§ **EXERCISE OBJECTIVE**: While you copy the lines below, skip the pictures and keep the rest exact.

(Beginning of DATA SHOWN)

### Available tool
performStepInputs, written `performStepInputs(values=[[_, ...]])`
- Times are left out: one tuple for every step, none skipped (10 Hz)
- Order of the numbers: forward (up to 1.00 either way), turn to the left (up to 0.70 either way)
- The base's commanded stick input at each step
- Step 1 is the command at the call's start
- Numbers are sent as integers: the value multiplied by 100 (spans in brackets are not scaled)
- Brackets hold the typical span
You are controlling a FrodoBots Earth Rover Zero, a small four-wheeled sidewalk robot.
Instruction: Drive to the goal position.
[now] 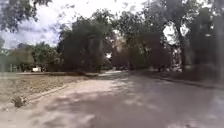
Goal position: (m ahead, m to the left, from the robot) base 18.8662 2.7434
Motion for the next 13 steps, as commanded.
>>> performStepInputs(values=[[85, 0], [85, 0], [85, 0], [85, 0], [85, 0], [85, 0], [85, 0], [85, -9], [85, -25], [85, -34], [85, -34], [85, 0], [85, 0]])
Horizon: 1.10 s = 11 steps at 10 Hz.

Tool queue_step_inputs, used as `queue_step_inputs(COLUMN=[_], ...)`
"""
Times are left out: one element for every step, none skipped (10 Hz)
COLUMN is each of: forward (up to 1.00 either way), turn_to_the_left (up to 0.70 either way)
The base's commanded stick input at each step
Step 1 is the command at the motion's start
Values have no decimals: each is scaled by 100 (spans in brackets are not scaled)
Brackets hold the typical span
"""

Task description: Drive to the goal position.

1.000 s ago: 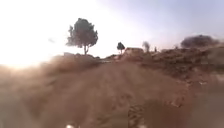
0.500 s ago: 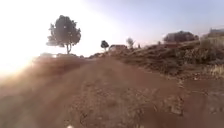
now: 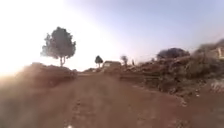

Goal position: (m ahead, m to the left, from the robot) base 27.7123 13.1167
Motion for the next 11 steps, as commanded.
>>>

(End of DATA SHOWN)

§ **OUTPUT OF THE TASK**:
### Available tool
performStepInputs, written `performStepInputs(values=[[_, ...]])`
- Times are left out: one tuple for every step, none skipped (10 Hz)
- Order of the numbers: forward (up to 1.00 either way), turn to the left (up to 0.70 either way)
- The base's commanded stick input at each step
- Step 1 is the command at the call's start
- Numbers are sent as integers: the value multiplied by 100 (spans in brackets are not scaled)
- Brackets hold the typical span
You are controlling a FrodoBots Earth Rover Zero, a small four-wheeled sidewalk robot.
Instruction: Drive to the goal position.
[now] 
Goal position: (m ahead, m to the left, from the robot) base 18.8662 2.7434
Motion for the next 13 steps, as commanded.
>>> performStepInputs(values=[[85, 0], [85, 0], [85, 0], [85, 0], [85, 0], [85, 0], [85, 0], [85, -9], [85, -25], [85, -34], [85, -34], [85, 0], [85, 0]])
Horizon: 1.10 s = 11 steps at 10 Hz.

Tool queue_step_inputs, used as `queue_step_inputs(COLUMN=[_], ...)`
"""
Times are left out: one element for every step, none skipped (10 Hz)
COLUMN is each of: forward (up to 1.00 either way), turn_to_the_left (up to 0.70 either way)
The base's commanded stick input at each step
Step 1 is the command at the motion's start
Values have no decimals: each is scaled by 100 (spans in brackets are not scaled)
Brackets hold the typical span
"""

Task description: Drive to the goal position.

1.000 s ago: 
0.500 s ago: 
now: 

Goal position: (m ahead, m to the left, from the robot) base 27.7123 13.1167
Motion for the next 11 steps, as commanded.
>>>

The output contains the complete answer to the exercise.